Introduction
This post is not actually directly related to the first one and does not use CVE-2020-1034
. It just talks about a second vulnerability that I found while researching ETW internals, which discloses the approximate location of the NonPaged
pool to (almost) any user. It was spurred by a tweet that challenged me to find an information leak. It turns out I found one that wasn’t actually patched after all!
The vulnerability itself is not especially interesting, but the process of finding and understanding it was fun so I wanted to write about that. Also, when I reported it Microsoft marked it as “Important” but would not pay anything for it and eventually marked it as “won’t fix” even though fixing this issue takes less time than writing an email, so the annoyance factor alone makes writing this post worth it. And this is a chance to rant about some more ETW internals stuff which didn’t really fit into any of the other posts, so you can read them or skip right to the PoC, your choice.
Update
This vulnerability was eventually acknowledged by Microsoft and received CVE-2021-24107. It was fixed on 9/3/2021.
More ETW Internals!
Remember that the first thing you learn about ETW notifications are that they are asynchronous? Well, that was a lie. Sort of. Most ETW notifications really are asynchronous. However, in the previous blog post we used a vulnerability that relied on improper handling of the ReplyRequested
field in the ETWP_NOTIFICATION_HEADER
structure. The existence of this field implies that you can reply to an ETW event. But no one ever told you that you can reply to an ETW notification, how would that even work?

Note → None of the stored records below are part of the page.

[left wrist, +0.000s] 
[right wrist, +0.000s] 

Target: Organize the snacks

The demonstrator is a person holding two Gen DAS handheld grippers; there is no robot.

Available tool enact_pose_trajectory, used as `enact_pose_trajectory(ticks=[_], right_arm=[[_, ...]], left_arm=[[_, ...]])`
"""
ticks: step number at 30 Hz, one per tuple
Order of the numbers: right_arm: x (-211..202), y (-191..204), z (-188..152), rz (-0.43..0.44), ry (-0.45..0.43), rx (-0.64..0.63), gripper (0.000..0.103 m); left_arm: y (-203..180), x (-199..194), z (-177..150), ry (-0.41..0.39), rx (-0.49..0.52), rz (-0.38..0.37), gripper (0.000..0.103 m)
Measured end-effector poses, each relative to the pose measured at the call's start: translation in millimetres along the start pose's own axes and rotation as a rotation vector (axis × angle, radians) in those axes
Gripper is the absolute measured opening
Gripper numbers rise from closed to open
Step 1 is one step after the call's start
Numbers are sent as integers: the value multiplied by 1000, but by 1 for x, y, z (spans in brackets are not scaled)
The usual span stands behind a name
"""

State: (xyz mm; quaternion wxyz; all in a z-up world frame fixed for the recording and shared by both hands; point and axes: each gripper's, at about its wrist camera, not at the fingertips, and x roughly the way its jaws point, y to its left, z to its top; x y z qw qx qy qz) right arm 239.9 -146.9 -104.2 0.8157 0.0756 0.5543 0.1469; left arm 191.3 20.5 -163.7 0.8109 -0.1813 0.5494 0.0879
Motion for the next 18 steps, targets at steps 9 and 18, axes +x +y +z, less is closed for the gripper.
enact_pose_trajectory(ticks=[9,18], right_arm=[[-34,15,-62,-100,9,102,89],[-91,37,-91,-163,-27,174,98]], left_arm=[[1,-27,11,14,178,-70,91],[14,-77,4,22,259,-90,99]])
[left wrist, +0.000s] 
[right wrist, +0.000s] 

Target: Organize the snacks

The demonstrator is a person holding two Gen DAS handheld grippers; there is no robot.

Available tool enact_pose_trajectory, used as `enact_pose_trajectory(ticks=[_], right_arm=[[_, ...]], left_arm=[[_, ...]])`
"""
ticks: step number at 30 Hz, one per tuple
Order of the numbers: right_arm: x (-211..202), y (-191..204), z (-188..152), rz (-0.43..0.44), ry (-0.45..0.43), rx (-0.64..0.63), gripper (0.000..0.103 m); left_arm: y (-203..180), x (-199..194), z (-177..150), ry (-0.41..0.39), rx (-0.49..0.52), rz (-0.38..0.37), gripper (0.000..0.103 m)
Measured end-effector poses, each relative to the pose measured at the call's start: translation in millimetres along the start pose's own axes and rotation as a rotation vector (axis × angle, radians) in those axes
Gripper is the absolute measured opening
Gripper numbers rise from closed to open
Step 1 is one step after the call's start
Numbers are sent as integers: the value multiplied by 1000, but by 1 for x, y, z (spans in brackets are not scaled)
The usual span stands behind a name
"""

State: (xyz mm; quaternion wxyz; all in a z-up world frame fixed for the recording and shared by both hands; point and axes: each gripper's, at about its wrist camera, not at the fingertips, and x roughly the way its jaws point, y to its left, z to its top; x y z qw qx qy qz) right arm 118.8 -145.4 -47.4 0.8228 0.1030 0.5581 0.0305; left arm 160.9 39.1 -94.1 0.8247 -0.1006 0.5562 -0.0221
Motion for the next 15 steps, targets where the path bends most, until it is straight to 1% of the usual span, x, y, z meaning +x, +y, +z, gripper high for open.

Normally, ETW works just the way you were told. That is the case for all Windows providers, and any other ETW provider I could find. But there is a “secret setting” that happens when someone notifies an ETW provider with ReplyRequested = 1
. Then, as we saw in the previous blog post, the notification gets added to a reply queue and is waiting for a reply. Remember, there can only be 4
queues notifications waiting for a reply at any moment. When that happens, any process which registered for that provider has its registered callback notified and has a chance to reply to the notification using EtwReplyNotification
. When someone replies to the notification, the original notification gets removed from the queue and the reply notification gets added to the reply queue.

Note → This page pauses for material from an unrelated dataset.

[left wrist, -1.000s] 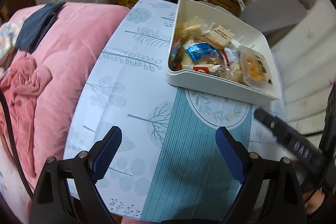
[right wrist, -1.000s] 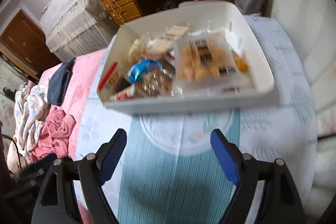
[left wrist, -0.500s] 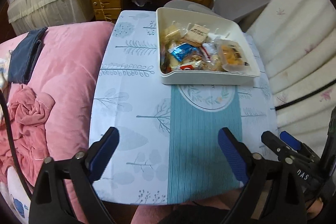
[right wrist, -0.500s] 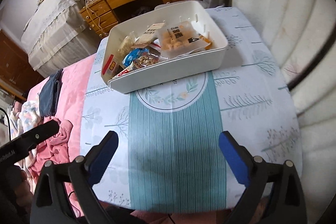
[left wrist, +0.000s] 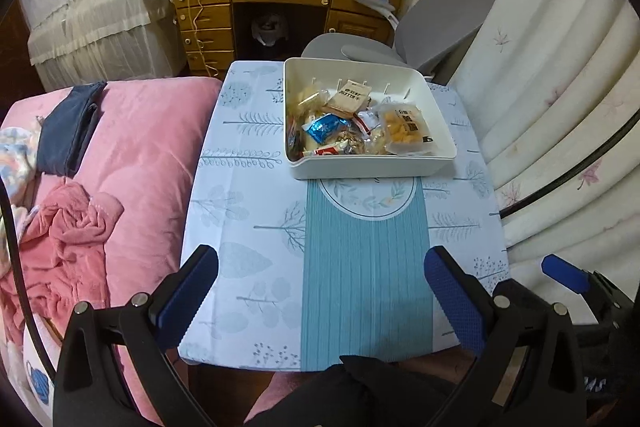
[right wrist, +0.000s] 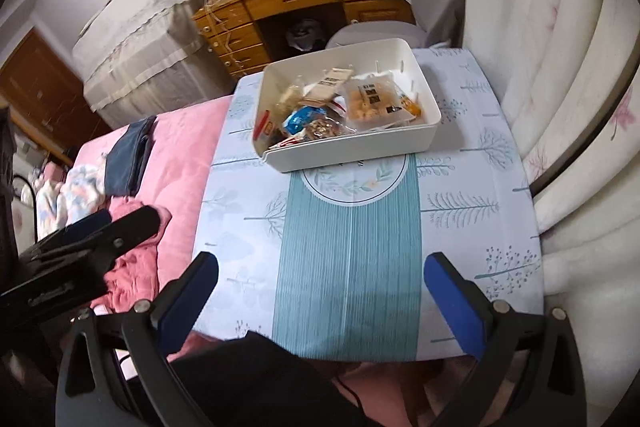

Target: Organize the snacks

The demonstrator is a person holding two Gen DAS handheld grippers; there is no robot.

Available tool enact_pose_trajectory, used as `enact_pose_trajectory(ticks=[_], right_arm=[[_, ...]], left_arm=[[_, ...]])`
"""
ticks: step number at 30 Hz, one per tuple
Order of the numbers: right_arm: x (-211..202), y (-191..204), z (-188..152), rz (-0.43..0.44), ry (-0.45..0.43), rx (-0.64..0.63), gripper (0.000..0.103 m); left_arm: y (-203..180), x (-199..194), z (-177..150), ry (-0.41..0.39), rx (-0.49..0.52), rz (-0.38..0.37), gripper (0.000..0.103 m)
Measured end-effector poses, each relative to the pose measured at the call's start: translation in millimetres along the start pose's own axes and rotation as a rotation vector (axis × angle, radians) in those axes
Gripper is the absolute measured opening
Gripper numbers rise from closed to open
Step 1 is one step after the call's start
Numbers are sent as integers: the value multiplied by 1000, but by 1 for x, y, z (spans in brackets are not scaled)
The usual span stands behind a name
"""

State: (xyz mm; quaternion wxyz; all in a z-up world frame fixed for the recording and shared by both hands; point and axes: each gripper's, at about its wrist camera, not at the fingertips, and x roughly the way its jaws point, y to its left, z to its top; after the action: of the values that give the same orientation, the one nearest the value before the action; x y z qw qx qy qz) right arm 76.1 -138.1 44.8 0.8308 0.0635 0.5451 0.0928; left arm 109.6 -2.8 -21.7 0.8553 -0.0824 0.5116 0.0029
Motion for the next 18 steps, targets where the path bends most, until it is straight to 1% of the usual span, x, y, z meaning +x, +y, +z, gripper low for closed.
enact_pose_trajectory(ticks=[4,8,13,18], right_arm=[[-12,-2,-6,-10,-31,-19,103],[-18,-15,-13,-23,-62,25,103],[-15,-17,-22,-22,-48,10,103],[-18,-25,-28,-31,-61,18,103]], left_arm=[[-8,-1,-10,-1,-31,41,102],[-13,-3,-23,-11,-53,70,102],[-28,-6,-30,-38,-33,101,102],[-44,-10,-34,-68,-9,125,102]])
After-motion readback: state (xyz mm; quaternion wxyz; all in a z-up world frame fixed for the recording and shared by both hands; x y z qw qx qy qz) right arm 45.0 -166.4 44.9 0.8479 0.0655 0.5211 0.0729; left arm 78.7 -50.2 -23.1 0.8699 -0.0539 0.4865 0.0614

The only case I could see so far where a reply is sent to a notification is immediately after a GUID is enabled – sechost!EnableTraceEx2
(which is the standard way of registering a provider and enabling a trace) has a call to ntdll!EtwSendNotification
with EnableNotificationPacket->DataBlockHeader.ReplyRequested
set to 1
. That creates an EtwRegistration
object, so before returning to Sechost
, Ntdll
immediately replies to the notification with NotificationHeader->NotificationType
set to EtwNotificationTypeNoReply
, simply to get it removed from the notification queue.
Specifically, in this case, something a little more complicated happens. Even though Ntdll
is enabling the GUID, it’s not the “owner” of the registration instance and therefore doesn’t have a registered callback (since this belongs to whoever registered the provider). Yet Ntdll
still needs to know when the kernel enables the provider, to queue the reply notification – it can’t expect the caller to know that this needs to be done. So to do this, it uses a trick.
When EtwRegisterProvider
is called, it calls EtwpRegisterProvider
. The first time this function is called, it calls EtwpRegisterTpNotificationOnce
:
Without getting into too many internal details about waits and the thread pool, this function essentially creates an event with the callback function EtwpNotificationThread
and then calls NtTraceControl
with an Operation value of 27
– an undocumented and unknown value. Looking at the kernel side of things, it’s not too hard to give this value a name:
I’ll call this operation EtwAddNotificationEvent
.
EtwpAddNotificationEvent
is a pretty simple function: it receives an event handle, grabs the event object, and sets EventDataSource->NotificationEvent
in the EPROCESS
of the current process to the event (or NotificationEventWow64
, if this is a WoW64
process). Since this field is a pointer and not a list, it can only contain one event at a time. If this field is not set to 0
, the value won’t be set and the caller will receive STATUS_ALREADY_REGISTERED
as a response status.
Then, in EtwpQueueNotification
, immediately after a notification is added to the notification queue for the process, this event is signaled:
The event being signaled makes the EtwpNotificationCallback
get called, since it was registered to wait on this event, so it is, in a way, an ETW notification callback that is being notified whenever the process receives an ETW notification. However, this function is not a real ETW notification callback, so it doesn’t receive the notification as any of its parameters and has to somehow get it by itself in order to reply to it. Luckily, it has a way to do that.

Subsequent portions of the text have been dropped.